The FCA expects firms to review their approach to retention of interest and to take action to address the concerns in the letter.  The FCA suggested that:

  • Fair Value Assessments should set out how retention of interest (if applicable) relates to the cost of managing cash (what that cost is and how it has evolved in recent years), how it benefits the customer, and any other relevant considerations – the amount retained needs to be “reasonable” in light of the costs of providing a cash management service (if relevant);
  • firms should review and update terms and conditions as necessary to ensure that retention of interest provides fair value and its approach is “clearly and accurately reflected in the product documentation and related communications, and likely to be understood by customers”;
  • information that customers need in order to make effective and properly informed decisions about their cash balances needs to be easy to locate;
  • communications that explain the firm’s policy for retaining interest should be clear, fair and not misleading and likely to be understood by the firm’s retail customers; and
  • firms holding large cash balances should consider what communications with customers may be appropriate to discourage customers from holding large cash balances on the platform longer term, e.g., protection limits provided by the FSCS.

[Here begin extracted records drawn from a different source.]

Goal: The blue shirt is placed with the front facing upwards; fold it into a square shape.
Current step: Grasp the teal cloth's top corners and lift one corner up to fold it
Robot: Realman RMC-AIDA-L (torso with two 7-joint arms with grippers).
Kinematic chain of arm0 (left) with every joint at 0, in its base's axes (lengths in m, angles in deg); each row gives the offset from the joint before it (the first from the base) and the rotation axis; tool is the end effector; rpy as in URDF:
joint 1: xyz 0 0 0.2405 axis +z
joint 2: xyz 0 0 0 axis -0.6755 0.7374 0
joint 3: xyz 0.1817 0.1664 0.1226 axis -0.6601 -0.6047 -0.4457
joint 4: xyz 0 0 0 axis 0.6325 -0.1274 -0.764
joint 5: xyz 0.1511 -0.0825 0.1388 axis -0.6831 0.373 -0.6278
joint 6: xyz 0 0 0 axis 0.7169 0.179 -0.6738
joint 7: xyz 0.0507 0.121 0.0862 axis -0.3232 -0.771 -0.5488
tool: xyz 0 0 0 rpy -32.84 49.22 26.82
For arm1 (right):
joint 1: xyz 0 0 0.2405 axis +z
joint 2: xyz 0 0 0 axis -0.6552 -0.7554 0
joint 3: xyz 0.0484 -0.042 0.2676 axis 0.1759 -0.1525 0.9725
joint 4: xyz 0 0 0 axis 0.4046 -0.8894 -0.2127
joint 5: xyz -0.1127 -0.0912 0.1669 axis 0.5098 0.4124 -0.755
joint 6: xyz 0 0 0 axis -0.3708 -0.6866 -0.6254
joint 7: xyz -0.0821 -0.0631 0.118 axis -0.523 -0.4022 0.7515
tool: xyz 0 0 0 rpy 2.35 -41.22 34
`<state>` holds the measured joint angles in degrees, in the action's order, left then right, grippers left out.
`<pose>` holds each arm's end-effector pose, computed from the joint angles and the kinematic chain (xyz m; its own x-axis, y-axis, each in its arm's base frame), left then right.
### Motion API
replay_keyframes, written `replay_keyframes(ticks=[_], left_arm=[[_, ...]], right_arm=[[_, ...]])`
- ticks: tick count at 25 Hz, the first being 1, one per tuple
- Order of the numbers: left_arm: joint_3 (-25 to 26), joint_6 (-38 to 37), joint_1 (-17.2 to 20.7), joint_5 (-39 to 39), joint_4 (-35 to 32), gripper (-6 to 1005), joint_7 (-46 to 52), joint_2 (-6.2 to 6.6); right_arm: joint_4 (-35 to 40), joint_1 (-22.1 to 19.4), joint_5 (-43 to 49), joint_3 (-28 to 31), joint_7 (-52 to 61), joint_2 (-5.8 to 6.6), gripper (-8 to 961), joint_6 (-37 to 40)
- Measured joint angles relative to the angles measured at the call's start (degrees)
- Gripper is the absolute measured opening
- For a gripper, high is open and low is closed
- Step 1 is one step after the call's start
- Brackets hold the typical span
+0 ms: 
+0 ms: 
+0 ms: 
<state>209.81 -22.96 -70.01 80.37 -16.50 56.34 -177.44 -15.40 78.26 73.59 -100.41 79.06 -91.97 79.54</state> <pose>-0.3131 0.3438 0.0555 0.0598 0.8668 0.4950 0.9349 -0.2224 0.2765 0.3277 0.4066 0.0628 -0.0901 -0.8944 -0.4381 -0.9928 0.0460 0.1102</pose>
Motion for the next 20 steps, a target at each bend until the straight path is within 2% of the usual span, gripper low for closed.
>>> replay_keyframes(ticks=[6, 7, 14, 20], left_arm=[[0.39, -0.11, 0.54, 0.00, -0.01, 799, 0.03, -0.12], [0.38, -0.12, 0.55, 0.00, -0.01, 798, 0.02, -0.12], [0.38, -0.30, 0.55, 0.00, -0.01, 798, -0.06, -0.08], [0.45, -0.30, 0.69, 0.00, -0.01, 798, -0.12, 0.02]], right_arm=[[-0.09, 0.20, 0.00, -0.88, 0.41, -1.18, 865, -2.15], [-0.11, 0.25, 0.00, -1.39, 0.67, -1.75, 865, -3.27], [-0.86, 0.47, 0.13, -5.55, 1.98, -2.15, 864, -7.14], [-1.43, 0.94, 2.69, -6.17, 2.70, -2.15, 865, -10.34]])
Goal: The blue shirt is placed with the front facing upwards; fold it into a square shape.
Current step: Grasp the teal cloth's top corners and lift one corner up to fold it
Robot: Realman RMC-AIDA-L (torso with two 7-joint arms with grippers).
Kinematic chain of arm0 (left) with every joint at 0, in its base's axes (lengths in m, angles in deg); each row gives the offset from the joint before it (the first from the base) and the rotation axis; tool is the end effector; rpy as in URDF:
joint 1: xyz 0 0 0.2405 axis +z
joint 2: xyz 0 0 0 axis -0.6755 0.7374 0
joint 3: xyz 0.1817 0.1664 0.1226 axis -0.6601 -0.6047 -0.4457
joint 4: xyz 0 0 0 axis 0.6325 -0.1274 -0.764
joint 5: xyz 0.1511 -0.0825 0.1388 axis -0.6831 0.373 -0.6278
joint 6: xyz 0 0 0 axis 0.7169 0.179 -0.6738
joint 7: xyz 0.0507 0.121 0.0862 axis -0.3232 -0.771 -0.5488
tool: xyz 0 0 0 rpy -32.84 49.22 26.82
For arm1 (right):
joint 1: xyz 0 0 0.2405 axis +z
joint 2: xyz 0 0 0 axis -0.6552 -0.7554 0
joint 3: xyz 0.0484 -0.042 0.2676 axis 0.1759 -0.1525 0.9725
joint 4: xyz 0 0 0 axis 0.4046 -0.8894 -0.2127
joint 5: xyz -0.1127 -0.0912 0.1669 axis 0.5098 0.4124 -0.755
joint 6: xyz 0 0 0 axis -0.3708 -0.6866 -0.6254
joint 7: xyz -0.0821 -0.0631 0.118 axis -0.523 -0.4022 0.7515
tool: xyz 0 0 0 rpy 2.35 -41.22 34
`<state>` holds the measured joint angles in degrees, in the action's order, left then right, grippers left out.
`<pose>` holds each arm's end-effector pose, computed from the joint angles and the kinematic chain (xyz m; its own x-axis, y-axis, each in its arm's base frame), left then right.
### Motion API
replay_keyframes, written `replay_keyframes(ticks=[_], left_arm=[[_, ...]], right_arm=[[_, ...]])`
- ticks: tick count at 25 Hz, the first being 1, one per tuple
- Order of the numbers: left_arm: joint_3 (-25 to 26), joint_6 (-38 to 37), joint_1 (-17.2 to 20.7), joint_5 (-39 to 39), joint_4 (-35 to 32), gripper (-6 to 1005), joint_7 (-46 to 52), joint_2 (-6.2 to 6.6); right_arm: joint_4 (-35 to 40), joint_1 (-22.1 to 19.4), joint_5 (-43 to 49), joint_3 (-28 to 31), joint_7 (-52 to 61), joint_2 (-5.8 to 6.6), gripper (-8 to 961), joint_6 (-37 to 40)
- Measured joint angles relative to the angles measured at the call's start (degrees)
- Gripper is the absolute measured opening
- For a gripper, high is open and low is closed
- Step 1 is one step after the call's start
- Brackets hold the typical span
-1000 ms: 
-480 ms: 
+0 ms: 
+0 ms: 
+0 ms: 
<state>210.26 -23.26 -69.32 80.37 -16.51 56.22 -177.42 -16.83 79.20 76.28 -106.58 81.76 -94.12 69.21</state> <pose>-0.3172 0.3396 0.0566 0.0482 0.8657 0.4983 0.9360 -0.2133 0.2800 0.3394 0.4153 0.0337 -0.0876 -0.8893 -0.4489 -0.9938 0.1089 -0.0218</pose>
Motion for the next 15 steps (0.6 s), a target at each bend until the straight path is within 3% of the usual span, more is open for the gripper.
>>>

Investment platforms and SIPP operators are required to confirm any changes that they have made or intends to make to comply with the expectation; that they have revisited their Fair Value Assessments (and are prepared to provide the assessment to the FCA on request); and provide information on their terms and conditions by that date and to have made the corresponding changes by close of business on 29 February 2024.

Firms who consider their practices to be compliant with the Consumer Duty and therefore do not intend to make any changes should confirm this to the FCA with supporting evidence demonstrating compliance with the relevant Consumer Duty requirements.

The FCA stated that it will take “appropriate action” where responses and reviews have not been “as thorough” as it would expect and firms are unable to demonstrate they are meeting Consumer Duty expectations.

It should be noted the letter is not relevant to firms’ arrangements with institutional or professional clients, or to ad-hoc arrangements concerning interest, e.g., with ultra-high net worth customers.